What Anatomical Structures in the Mouth Obstruct Breathing
The Tongue Tells much of the Story and literally the writing is on-your-tongue.
Tongue Normally Appears:
- Smooth Borders
- Wide Range of Tongue motion forward and side-to-side
- light red color
- Soft smooth and not bumpy
- light glossy white coating
Sleep Apnea Tongue
- rough scalloped edges
- red and inflamed spots on the edges
- lumpy, bumpy, rough areas
Scalloping of the tongue is caused by the tongue being squished up against the teeth. The Scalloping is due to the lower jaw being too small for the tongue to fit. The best way to correct obstructive sleep apnea is to literally correct the obstructions.
High Tongue Position
When there is little space between the teeth, the tongue takes a higher position in the mouth, moving closer to the tonsils and palatal tissues.
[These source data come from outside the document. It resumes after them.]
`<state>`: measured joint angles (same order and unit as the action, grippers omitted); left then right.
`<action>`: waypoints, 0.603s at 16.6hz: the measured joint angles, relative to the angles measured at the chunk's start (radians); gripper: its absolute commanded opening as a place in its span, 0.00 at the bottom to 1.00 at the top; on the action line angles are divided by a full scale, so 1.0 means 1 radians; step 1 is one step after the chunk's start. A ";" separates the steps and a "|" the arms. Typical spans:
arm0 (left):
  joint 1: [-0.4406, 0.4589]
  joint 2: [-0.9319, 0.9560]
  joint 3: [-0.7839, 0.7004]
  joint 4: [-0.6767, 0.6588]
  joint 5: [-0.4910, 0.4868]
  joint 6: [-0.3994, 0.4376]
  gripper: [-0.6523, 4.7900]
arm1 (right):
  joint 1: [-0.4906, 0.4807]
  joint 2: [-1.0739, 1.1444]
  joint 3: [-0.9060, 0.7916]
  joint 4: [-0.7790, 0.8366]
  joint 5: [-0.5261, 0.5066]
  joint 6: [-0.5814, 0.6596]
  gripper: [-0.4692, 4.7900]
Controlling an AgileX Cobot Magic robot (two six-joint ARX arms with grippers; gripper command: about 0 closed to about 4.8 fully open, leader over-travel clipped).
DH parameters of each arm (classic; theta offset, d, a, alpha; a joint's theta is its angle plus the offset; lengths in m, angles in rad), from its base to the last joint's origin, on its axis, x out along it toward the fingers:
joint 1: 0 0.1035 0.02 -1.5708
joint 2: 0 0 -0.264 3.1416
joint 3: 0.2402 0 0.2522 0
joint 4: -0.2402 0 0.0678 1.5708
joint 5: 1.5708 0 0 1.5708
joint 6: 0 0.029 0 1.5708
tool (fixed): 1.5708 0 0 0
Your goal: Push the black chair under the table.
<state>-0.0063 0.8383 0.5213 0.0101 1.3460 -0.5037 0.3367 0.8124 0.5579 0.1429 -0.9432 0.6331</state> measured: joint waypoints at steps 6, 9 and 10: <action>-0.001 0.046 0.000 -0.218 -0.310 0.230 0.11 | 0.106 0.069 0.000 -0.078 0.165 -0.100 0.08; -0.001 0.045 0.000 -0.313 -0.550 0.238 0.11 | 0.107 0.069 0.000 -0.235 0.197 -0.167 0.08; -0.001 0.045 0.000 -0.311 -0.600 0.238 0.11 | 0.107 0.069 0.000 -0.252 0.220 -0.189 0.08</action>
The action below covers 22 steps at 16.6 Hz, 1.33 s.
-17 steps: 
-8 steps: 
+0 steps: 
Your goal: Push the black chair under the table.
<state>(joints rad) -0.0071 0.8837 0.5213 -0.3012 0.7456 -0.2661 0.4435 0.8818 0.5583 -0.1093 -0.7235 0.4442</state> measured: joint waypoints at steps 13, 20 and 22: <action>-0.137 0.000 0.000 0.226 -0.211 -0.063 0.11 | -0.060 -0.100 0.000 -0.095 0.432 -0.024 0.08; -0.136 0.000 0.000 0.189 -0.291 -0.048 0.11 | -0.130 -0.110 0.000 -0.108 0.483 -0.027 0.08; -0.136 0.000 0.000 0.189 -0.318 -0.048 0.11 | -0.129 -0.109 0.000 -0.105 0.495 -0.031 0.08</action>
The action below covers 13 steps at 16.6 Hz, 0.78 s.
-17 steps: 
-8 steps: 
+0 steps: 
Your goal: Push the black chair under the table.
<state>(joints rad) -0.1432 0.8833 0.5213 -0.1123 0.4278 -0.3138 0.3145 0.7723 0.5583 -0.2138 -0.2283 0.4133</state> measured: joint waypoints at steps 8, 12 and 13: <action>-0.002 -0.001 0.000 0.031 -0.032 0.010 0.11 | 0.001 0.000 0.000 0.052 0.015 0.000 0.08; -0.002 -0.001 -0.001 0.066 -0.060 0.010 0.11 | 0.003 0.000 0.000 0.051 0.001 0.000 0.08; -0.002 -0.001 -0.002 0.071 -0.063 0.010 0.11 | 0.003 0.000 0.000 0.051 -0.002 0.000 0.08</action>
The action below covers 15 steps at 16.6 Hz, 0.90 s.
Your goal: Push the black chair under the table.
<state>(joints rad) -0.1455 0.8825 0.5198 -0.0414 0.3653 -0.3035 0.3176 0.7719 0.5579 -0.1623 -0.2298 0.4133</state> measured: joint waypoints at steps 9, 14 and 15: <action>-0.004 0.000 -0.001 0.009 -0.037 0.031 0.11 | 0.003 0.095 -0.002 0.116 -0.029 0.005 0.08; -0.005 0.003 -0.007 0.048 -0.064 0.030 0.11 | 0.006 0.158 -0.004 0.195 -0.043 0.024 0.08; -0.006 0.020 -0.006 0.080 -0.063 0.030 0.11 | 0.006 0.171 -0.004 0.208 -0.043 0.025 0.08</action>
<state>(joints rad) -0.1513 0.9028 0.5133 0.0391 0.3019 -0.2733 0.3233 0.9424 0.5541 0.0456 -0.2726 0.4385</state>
Airway Obstructions in the Upper Jaw:
A high tight under-developed palate.
Long Soft Palate
A long soft palate can sag and flop down on the tongue. It’s not too hard to see the obstruction here. Imagine creating more room in the mouth for this tongue to sit down properly. No doubt that would create more room for air to get past the tongue and soft palatal jam here. these are problems a dentist is in a unique position to fix without surgery.
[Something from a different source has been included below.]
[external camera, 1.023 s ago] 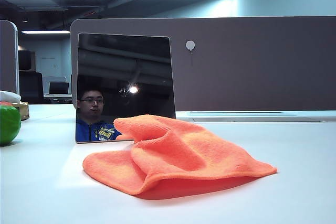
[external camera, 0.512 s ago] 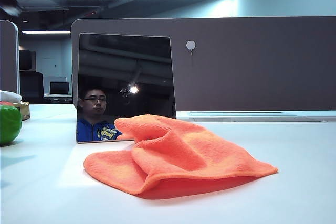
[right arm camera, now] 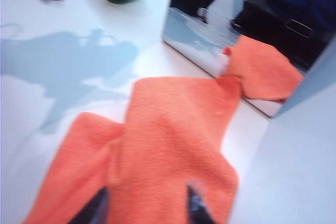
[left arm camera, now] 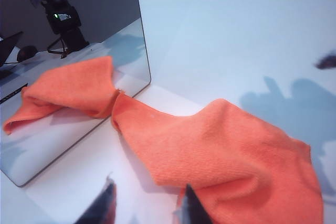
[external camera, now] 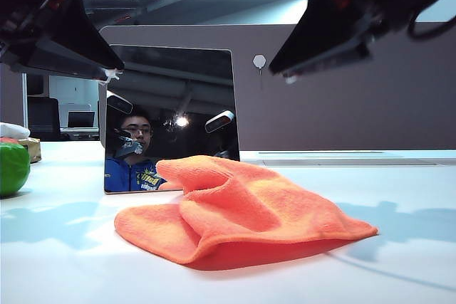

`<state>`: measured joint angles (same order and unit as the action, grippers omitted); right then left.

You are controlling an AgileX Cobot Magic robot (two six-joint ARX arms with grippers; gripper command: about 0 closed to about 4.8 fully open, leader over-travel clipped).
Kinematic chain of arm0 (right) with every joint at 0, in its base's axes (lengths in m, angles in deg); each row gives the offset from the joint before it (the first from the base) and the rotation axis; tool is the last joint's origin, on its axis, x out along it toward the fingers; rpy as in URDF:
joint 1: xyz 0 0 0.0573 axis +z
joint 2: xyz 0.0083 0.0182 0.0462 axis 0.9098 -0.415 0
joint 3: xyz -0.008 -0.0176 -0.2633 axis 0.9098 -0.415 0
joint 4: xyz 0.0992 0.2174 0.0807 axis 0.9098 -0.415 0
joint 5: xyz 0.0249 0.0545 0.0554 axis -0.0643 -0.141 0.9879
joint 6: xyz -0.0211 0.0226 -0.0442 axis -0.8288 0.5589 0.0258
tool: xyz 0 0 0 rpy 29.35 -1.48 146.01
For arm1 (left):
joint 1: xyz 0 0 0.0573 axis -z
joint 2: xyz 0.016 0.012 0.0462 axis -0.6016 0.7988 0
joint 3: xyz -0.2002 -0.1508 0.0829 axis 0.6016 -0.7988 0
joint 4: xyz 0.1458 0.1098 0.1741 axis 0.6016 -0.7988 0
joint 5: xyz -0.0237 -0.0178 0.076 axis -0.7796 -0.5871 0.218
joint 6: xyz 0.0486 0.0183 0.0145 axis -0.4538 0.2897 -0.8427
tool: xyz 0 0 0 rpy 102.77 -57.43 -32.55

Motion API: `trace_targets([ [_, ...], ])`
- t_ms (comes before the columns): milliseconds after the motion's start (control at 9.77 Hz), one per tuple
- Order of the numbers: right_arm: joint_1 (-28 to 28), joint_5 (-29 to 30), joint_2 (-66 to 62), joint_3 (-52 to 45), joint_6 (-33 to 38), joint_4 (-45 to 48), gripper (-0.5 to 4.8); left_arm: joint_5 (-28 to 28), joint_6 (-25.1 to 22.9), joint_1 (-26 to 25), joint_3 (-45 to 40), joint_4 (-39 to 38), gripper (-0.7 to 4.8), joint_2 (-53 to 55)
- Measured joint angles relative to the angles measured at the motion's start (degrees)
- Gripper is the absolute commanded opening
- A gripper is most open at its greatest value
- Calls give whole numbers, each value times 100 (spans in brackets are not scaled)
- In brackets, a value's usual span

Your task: Pick up the cloth from the table and use it to cover the mirror.

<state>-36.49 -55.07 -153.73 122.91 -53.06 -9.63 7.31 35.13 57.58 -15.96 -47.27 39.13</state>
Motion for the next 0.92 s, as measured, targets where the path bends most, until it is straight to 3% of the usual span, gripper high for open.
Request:
trace_targets([
  [102,26,-175,-522,-2,-7,313,256,-2,0,4,0,-2,161,0],
  [307,28,-422,-732,0,2,251,257,0,0,2,0,-2,161,0],
  [921,31,-278,393,0,2,-2708,256,0,0,2,0,-2,161,-4],
])
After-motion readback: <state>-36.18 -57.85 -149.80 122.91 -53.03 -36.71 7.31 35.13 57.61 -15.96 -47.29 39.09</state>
When tonsils are large (arrows) they obstruct breathing or the passage of air between the lungs and the mouth and nasal passageways.
Enlarged turbinates can obstruct air flow during nose breathing.
Undersized Mandible or Retrognathic Lower Jaw:
The smaller and further back your lower jaw is the closer your tongue is to your airway and more likely it is that your tongue will fall back into your throat during sleep.